I didn’t want to get up this morning. I woke up to pee only a few minutes before the alarm, so it went off before I could fall back asleep and that was so disappointing that I snoozed the alarm. A bad habit I don’t intend to continue!

I got myself up before the snoozed alarm rang, and went for my mile walk. It was almost 40 degrees outside, and I could see the sky lightening in the east. I still used my headlamp, but it’s not going to be needed for much longer.

Another headache was brewing behind my eyes. I don’t want to overdo it on the migraine medication; there’s a warning about taking it more than 10 times a month. So I tried to push through and just ignore the headache. I closed the curtain in my office and put on dark glasses to tone down the light, but around 9 am I decided not to keep trying to power through.

At lunch, I got a ride from my neighbor to the DMV in Council. I’m very glad that I called the DMV earlier in the morning, because I was going to arrive when they would normally be closed for lunch. Since I called, the woman agreed to be available when I got there. It was super quick and easy to request my duplicate license. I’ve got a paper temp for now, and I’ll get the hard copy in a couple of weeks.
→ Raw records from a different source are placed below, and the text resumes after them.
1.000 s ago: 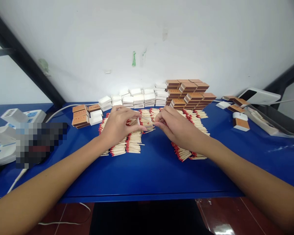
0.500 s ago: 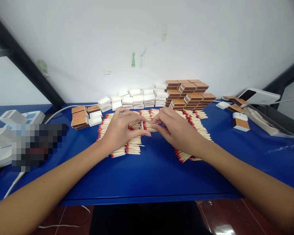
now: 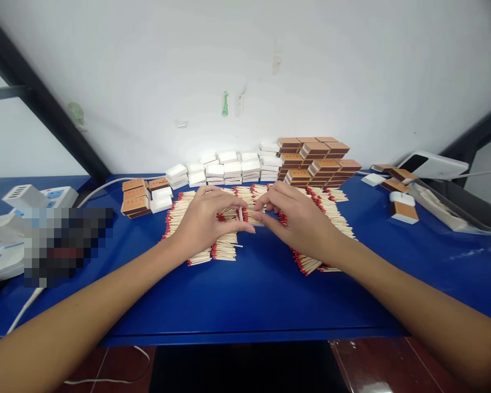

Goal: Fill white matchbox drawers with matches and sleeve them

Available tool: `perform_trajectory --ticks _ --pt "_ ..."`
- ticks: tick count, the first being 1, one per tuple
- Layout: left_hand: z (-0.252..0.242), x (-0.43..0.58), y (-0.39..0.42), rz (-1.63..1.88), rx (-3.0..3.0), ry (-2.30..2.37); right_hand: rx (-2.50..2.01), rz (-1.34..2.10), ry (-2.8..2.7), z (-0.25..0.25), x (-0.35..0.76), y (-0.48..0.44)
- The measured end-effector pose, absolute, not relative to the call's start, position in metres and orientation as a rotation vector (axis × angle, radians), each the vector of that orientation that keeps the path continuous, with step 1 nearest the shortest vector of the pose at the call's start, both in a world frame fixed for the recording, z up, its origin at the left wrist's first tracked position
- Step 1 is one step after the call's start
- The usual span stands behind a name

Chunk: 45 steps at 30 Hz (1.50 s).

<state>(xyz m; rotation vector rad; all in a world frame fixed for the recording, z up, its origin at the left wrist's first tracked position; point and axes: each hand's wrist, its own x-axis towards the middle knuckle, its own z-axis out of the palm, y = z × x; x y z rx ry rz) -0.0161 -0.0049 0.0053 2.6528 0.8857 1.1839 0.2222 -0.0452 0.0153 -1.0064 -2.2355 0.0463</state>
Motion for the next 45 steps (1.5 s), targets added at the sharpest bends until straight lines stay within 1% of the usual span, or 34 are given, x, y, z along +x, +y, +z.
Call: perform_trajectory --ticks 18,20,24,26,30,35,39,43,45 --pt "0.003 -0.019 -0.003 1.195 2.676 0.827 -1.001 0.108 -2.184 0.018 0.223 -0.045" --pt "0.002 -0.021 0.0 1.196 2.672 0.858 -1.043 0.085 -2.14 0.021 0.229 -0.038" --pt "0.001 -0.027 0.007 1.206 2.65 0.94 -1.275 0.027 -2.016 0.033 0.254 -0.009" --pt "0.001 -0.03 0.009 1.233 2.637 0.965 -1.376 0.021 -2.039 0.04 0.269 0.008" --pt "0.0 -0.033 0.012 1.274 2.63 1.007 -1.452 -0.211 -2.165 0.058 0.3 0.036" --pt "-0.003 -0.034 0.014 1.269 2.693 0.985 -1.57 -0.351 -2.235 0.076 0.332 0.062" --pt "-0.004 -0.033 0.015 1.235 2.751 0.949 -1.532 -0.453 -2.402 0.076 0.33 0.075" --pt "-0.006 -0.034 0.016 1.256 2.763 0.933 -1.537 -0.763 -2.556 0.069 0.313 0.084" --pt "-0.006 -0.034 0.017 1.26 2.768 0.931 -1.525 -0.825 -2.592 0.067 0.309 0.089"
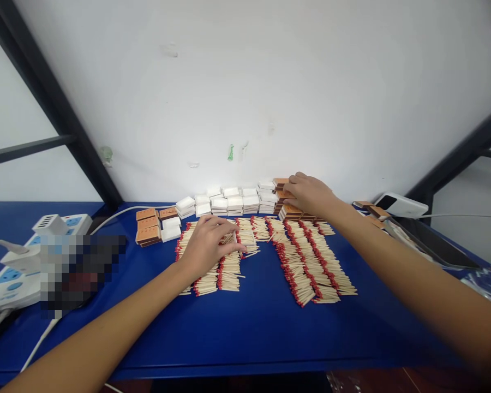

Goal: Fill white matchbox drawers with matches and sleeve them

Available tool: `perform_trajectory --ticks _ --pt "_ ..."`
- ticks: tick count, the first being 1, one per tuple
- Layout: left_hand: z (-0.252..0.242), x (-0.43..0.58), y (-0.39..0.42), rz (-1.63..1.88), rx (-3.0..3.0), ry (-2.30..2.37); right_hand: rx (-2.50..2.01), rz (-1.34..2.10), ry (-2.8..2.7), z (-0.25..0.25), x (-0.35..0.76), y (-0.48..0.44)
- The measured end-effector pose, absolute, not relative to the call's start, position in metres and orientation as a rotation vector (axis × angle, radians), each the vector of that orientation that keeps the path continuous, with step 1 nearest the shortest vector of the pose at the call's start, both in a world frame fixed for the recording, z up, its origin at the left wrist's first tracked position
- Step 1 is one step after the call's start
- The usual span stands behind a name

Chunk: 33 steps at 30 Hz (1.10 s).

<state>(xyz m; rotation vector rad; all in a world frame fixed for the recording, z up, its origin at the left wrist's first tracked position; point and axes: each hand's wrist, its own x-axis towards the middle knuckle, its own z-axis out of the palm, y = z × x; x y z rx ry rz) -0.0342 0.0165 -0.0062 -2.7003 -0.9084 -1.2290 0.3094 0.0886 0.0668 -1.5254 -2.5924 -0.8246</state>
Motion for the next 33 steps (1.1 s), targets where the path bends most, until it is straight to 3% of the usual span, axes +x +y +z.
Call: perform_trajectory --ticks 16,22,29,33 --pt "-0.005 -0.035 0.018 -1.219 -2.672 -0.9 -1.408 -1.079 -2.501 0.058 0.3 0.08" --pt "0.001 -0.038 0.02 -1.231 -2.639 -0.991 -1.171 -1.085 -2.539 0.057 0.269 0.005" --pt "0.003 -0.039 0.023 -1.242 -2.633 -1.017 -0.985 -0.627 -2.703 0.026 0.223 -0.091" --pt "0.002 -0.039 0.024 -1.191 -2.689 -0.986 -1.056 -0.115 -2.667 0.022 0.231 -0.086"
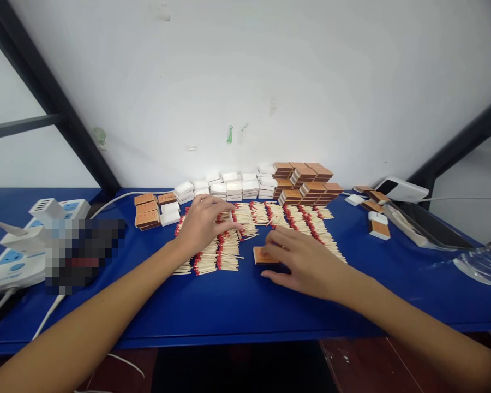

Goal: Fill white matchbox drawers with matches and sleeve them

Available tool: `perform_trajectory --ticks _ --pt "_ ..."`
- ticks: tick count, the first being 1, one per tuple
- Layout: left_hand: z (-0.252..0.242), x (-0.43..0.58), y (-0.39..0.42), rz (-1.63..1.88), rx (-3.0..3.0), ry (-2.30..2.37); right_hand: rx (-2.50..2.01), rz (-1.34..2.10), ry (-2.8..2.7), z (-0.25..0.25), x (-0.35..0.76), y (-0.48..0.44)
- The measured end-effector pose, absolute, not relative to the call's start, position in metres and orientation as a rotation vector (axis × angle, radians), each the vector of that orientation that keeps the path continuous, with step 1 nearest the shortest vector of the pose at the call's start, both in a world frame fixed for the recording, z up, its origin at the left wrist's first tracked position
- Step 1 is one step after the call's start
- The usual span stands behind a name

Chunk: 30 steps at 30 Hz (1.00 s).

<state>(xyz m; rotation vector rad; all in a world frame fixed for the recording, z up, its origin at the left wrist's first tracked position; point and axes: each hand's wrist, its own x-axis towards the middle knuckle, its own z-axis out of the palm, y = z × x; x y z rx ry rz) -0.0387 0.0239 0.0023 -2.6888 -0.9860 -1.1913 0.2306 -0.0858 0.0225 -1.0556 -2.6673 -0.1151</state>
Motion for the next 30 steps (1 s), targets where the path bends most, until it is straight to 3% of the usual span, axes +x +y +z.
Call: perform_trajectory --ticks 7,17,30 --pt "0.005 -0.041 0.025 -1.232 -2.752 -0.887 -1.236 0.457 -2.646 0.039 0.248 -0.054" --pt "0.009 -0.037 0.02 -1.311 -2.815 -1.108 -1.261 0.13 -2.365 0.035 0.249 -0.03" --pt "0.011 -0.031 0.013 -1.512 -3.011 -1.315 -1.154 0.465 -2.089 0.021 0.256 -0.028"
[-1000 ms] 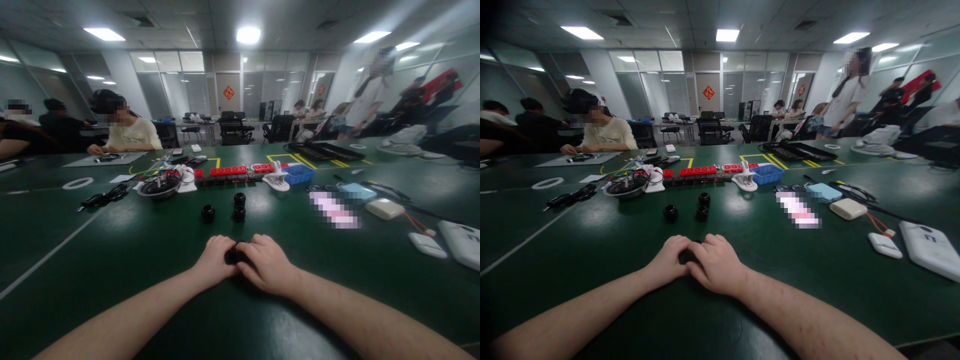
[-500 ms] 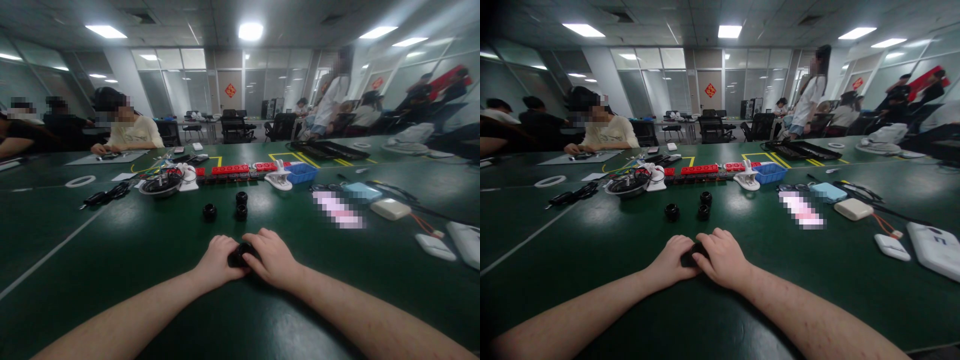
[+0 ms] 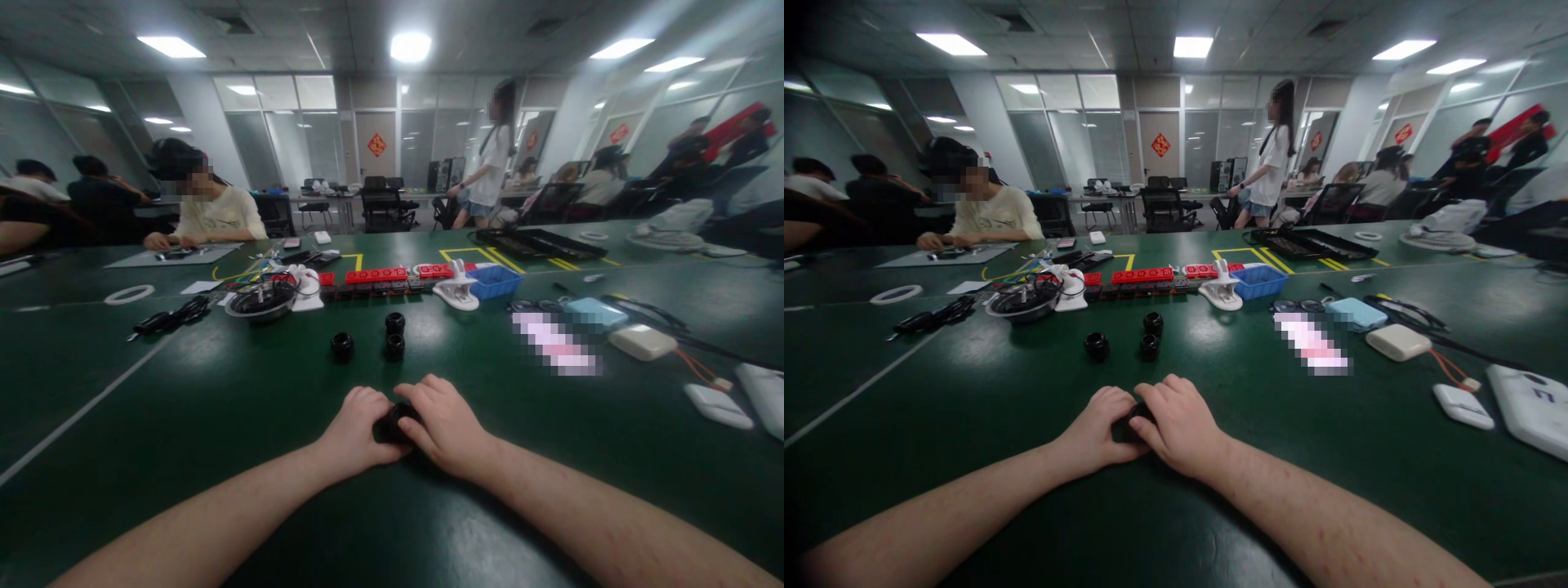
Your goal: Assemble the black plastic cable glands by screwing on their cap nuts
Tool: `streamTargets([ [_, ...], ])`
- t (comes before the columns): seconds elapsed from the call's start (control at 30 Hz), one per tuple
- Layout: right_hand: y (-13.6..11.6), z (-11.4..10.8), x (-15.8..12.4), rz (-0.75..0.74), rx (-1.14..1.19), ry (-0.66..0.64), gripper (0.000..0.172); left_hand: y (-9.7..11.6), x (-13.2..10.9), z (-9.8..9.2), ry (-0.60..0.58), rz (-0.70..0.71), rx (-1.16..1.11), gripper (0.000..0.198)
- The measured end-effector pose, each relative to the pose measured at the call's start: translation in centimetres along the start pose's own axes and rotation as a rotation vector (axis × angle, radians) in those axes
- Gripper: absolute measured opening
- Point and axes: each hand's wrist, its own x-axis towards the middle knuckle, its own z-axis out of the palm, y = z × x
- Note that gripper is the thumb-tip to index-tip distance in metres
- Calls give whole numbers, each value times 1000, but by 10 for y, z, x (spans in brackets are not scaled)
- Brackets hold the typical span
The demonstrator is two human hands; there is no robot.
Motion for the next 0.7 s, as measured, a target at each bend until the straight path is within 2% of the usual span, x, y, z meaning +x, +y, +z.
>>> streamTargets([
  [0.23, -1, -1, -1, -30, 44, 21, 50, -2, -1, 2, 17, 13, -12, 30],
  [0.5, -3, -1, -2, -51, 97, -9, 52, -3, -1, 2, -28, 26, -75, 29],
  [0.7, -3, 0, 0, -105, 124, -34, 60, -2, -1, 2, -50, 51, -48, 30],
])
Usually, my period gives me a hint that it’s on the way. I start spotting between 24 and 48 hours before the actual bleeding begins. The spotting is my clue that it’s time to take some prophylactic NSAIDs, and reminds me that I might be emotional than usual. Not this cycle! I went from absolutely nothing to full on period without any warning at all. I was wondering why I was feeling so low energy and moody this weekend, even knowing that the period should be coming soon. The cramps have been killing me all day.

After work, I took a short walk. And then I ate the last of my Friday spaghetti. I need to get dishes done so I can cook my next big meal tomorrow. I’m out of time to do it tonight. Well, to cook. I could still get the dishes done if I put my mind to it.

I did slow spinal oscillations for my Move U exercises today. My arms are sore from yesterday’s staff spinning, which just makes me want to do more of it. I want to build some strength in my arms, and it also felt very good on my wrists. I think I’ll do that after I post, and then see if I can muster the motivation to get some dishes done. Even if I run the dishwasher tonight, that will clear out the sink so I can cook tomorrow.

Today is the day of the week that I allow myself to look at Facebook and Instagram. And I did open them a few times, but I find myself less and less interested in them. It’s hard sometimes on the other days of the week not to look at them, but then when I’m “allowed” to look, it’s just. Eh.

Ambrose would be taking such good care of me if he were here. Making sure I get well fed and that I medicate promptly for what ails me. Instead, I’m the one looking out for me, and I’m just not as good as it as he was. I was always much better at looking after him.